→ **What you have to do**
Copy every line in the listing that contains "instance".
****************
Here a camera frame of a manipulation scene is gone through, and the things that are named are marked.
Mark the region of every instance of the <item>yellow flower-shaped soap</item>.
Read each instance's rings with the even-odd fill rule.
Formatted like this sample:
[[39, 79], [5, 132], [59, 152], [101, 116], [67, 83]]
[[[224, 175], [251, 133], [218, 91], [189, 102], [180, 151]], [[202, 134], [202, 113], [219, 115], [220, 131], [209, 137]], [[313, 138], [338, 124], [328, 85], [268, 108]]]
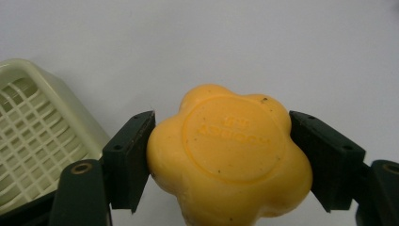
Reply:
****************
→ **Problem solution**
Mark the region of every instance of the <item>yellow flower-shaped soap</item>.
Read each instance's rings with the even-odd fill rule.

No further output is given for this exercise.